Z drugiej strony, jeśli influencer regularnie promuje produkty i ma jedną linijkę w swoim biografii o tym, jak ukrywa, za które linki są płatne, a które nie. To odmawia informacji użytkownikom, którzy mogą pomyśleć, że płatny i promowany link jest organiczny. W przeciwnym razie jest to fałszywa reklama i wpadniesz w konflikt z Federalną Komisją Handlu.
Ta taktyka marketingowa jest nieetycznym zachowaniem i często jest w modzie naruszenie zasad FTC. Gdyby zawsze było jasne, byłaby to zdecydowanie nielegalna technika. Czasami jest to jednak trudne, dlatego przede wszystkim znajduje się na tej liście.
9: Nadmierna optymalizacja słów kluczowych
Upychanie słów kluczowych istnieje od dziesięcioleci, ponieważ słowa kluczowe są tak samo ważne jak linki dla SEO. Wiele lat temu był to prosty algorytm „więcej użytych słów kluczowych oznacza lepszą treść”, więc łatwo było wcisnąć słowo kluczowe w fragment treści dziesięć razy w 500 słowach i zająć pierwsze miejsce. Google staje się coraz bardziej wyrafinowany i teraz karze upychanie słów kluczowych.

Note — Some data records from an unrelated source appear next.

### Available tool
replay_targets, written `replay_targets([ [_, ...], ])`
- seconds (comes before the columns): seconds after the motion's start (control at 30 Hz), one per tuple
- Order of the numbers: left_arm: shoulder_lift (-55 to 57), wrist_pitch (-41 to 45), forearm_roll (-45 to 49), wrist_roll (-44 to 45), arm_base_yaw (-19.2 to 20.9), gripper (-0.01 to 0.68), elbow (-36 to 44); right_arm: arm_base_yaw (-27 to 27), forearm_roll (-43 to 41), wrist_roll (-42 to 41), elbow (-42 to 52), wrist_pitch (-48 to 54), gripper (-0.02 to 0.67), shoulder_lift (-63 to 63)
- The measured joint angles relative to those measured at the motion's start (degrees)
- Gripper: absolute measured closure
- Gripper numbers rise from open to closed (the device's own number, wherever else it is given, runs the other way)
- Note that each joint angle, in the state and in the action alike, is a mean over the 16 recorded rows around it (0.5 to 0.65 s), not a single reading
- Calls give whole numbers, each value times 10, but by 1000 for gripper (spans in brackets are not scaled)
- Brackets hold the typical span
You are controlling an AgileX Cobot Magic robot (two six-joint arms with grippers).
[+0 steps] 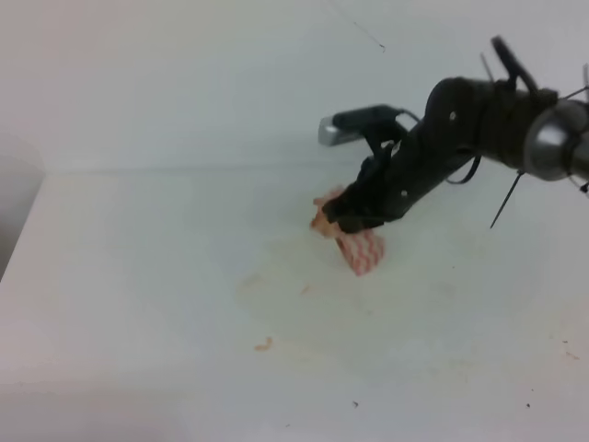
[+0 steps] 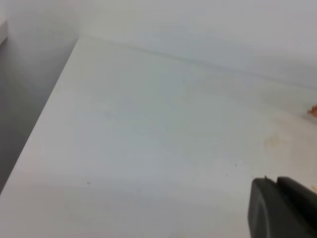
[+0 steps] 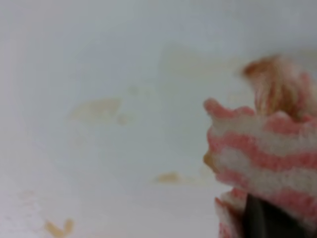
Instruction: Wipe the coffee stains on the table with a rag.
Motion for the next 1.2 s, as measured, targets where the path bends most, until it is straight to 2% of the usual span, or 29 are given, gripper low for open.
replay_targets([
  [0.3, 0, 0, 0, 0, 0, 675, 0, -22, -15, 7, 145, -102, 604, -124],
  [0.67, 0, 0, 0, 0, 0, 675, 0, -116, -29, 8, 336, -158, 604, -215],
  [1.0, 0, 0, 0, 0, 0, 675, 0, -152, -23, -31, 398, -152, 597, -221],
  [1.1, 0, 0, 0, 0, 0, 675, 0, -152, -20, -39, 400, -149, 568, -220],
  [1.2, 0, 0, 0, 0, 0, 675, 0, -152, -17, -42, 397, -140, 509, -219],
])
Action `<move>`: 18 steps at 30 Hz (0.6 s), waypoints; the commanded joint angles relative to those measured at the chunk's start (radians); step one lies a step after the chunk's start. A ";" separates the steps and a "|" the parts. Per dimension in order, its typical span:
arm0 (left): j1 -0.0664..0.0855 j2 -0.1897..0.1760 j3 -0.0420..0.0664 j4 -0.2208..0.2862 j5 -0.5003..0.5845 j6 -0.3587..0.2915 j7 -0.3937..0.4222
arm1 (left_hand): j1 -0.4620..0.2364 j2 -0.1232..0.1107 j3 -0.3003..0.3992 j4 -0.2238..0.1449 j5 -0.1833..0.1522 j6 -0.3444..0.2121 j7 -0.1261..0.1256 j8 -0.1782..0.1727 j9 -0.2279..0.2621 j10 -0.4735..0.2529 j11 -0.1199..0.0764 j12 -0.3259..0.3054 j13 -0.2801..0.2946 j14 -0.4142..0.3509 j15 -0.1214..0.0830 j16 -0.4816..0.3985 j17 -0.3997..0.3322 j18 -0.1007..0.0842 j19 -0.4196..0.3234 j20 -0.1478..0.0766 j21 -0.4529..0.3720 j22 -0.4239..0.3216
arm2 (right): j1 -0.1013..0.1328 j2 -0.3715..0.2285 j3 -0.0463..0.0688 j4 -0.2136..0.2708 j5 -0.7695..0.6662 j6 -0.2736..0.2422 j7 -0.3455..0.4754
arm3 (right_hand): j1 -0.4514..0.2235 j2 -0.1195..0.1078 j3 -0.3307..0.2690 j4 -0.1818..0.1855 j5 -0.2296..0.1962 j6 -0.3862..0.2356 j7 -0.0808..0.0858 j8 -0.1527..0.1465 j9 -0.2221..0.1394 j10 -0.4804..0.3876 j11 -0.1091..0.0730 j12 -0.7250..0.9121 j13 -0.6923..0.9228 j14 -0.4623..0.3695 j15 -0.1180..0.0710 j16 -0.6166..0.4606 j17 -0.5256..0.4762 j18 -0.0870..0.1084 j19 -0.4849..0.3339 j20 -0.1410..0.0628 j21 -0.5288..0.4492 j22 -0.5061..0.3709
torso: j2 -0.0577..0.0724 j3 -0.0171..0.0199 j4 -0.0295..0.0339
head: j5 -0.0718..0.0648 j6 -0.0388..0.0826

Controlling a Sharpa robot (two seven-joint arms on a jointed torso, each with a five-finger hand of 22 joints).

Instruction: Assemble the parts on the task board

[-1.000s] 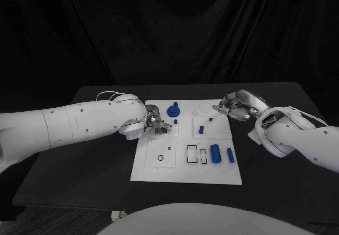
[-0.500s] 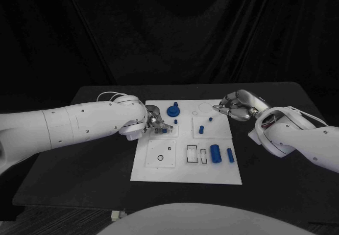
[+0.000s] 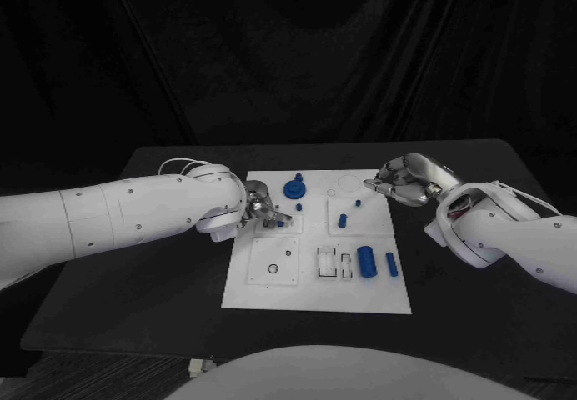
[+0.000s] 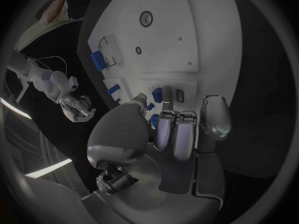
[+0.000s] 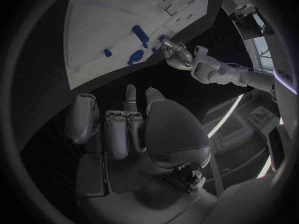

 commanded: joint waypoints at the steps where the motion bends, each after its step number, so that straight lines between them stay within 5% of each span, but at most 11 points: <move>1: 0.025 -0.025 0.001 0.037 -0.011 -0.044 -0.009 | 0.001 0.009 -0.051 0.003 -0.006 -0.013 -0.001 0.023 0.026 0.010 -0.012 -0.001 0.121 0.076 -0.015 -0.009 0.213 -0.040 0.027 -0.005 0.004 0.113 | -0.002 -0.008 0.001 0.005 -0.006 -0.007 -0.014 | 0.014 0.008 -0.011 -0.003 0.012 -0.011 -0.002 0.001 0.005 0.104 0.002 0.017 0.271 0.108 0.004 0.025 0.268 0.004 -0.002 0.006 -0.019 0.168 | 0.001 -0.0002 0.0007 | 0.001 0.000; 4: 0.056 -0.050 0.001 0.068 -0.031 -0.054 -0.023 | 0.001 0.005 -0.065 0.003 0.009 -0.019 -0.003 0.033 0.035 0.020 -0.014 0.005 0.132 0.082 -0.018 -0.006 0.222 -0.042 0.036 -0.007 0.011 0.118 | -0.002 -0.012 0.001 0.006 -0.006 -0.010 -0.012 | 0.014 0.008 -0.011 -0.003 0.012 -0.011 -0.002 0.001 0.005 0.104 0.002 0.017 0.271 0.108 0.004 0.025 0.268 0.004 -0.002 0.006 -0.019 0.168 | 0.001 -0.0004 0.0006 | -0.001 0.000; 7: 0.094 -0.072 0.002 0.095 -0.043 -0.034 -0.042 | -0.006 -0.010 -0.095 0.004 0.072 -0.031 -0.004 0.038 0.041 0.036 -0.017 0.015 0.149 0.090 -0.021 -0.002 0.238 -0.044 0.046 -0.011 0.018 0.124 | -0.002 -0.012 0.001 0.006 -0.006 -0.014 -0.006 | 0.013 0.008 -0.012 -0.002 0.012 -0.011 -0.002 0.001 0.005 0.104 0.003 0.017 0.271 0.108 0.004 0.025 0.268 0.004 -0.002 0.006 -0.019 0.168 | 0.001 -0.0003 0.0006 | -0.004 0.000; 12: 0.153 -0.092 0.002 0.109 -0.051 -0.005 -0.059 | -0.003 -0.003 -0.106 0.003 0.078 -0.035 -0.005 0.043 0.046 0.061 -0.018 0.034 0.182 0.109 -0.024 0.008 0.276 -0.047 0.059 -0.013 0.032 0.132 | -0.002 -0.014 0.001 0.010 -0.006 -0.027 0.013 | 0.013 0.008 -0.012 -0.002 0.012 -0.011 -0.002 0.001 0.005 0.104 0.003 0.017 0.271 0.108 0.004 0.025 0.268 0.003 -0.002 0.006 -0.018 0.168 | -0.002 0.0002 0.0003 | -0.002 0.000; 18: 0.185 -0.080 0.002 0.061 -0.053 0.020 -0.049 | 0.038 0.022 -0.117 0.000 0.123 -0.032 -0.016 0.066 0.061 0.109 -0.028 0.074 0.252 0.109 -0.033 0.008 0.276 -0.053 0.082 -0.022 0.054 0.146 | -0.002 -0.019 0.001 0.019 -0.006 -0.038 0.027 | 0.015 0.009 -0.010 -0.003 0.014 -0.006 -0.004 0.004 0.006 0.104 0.002 0.017 0.271 0.108 0.004 0.025 0.268 0.002 0.002 0.006 -0.009 0.171 | 0.001 0.0001 -0.0011 | -0.004 0.000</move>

To nie znaczy, że to się nie zdarza. Oznacza to po prostu, że jest bardziej subtelny. Ludzie podążają za linią i ustalają, jak często mogą używać danego słowa kluczowego i powiązanych słów kluczowych, aby było to jak najbardziej optymalne. Używają nawet narzędzi AI, aby pomóc w tej analizie.
Google może zmienić swoje standardy, ale równie prawdopodobne jest, że narzędzia się dostosują. Toczy się nawet dyskusja, że narzędzia takie jak Clearscope przekraczają granicę. To trudna sytuacja bez oczywistej odpowiedzi.
Zasady przesunięcia
Jedną z najbardziej złożonych części marketingu cyfrowego jest nadążanie za ciągle zmieniającym się krajobrazem przepisów, regulacji i zasad różnych organów, które mogą wpływać na przestrzeń. Techniki, które ty (i wszyscy inni) uważałeś za dobre w tamtym czasie, ale od tego czasu stały się nieetycznymi praktykami marketingowymi.
Oczywiście czasami etyka marketingowa jest oczywista. Przyciemnianie koloru czcionki, aby pasowało do koloru tła i pisanie kilku słów kluczowych, działało, ale zawsze było oczywiście exploitem w systemach używanych do oceniania treści. Innym razem wszystko sprowadza się do zmiany standardów, potrzeb i zasad. Jest wiele do śledzenia, gdy masz rząd, różne organizacje i firmy, takie jak Google, zdolne do ustalania zasad, według których musisz grać.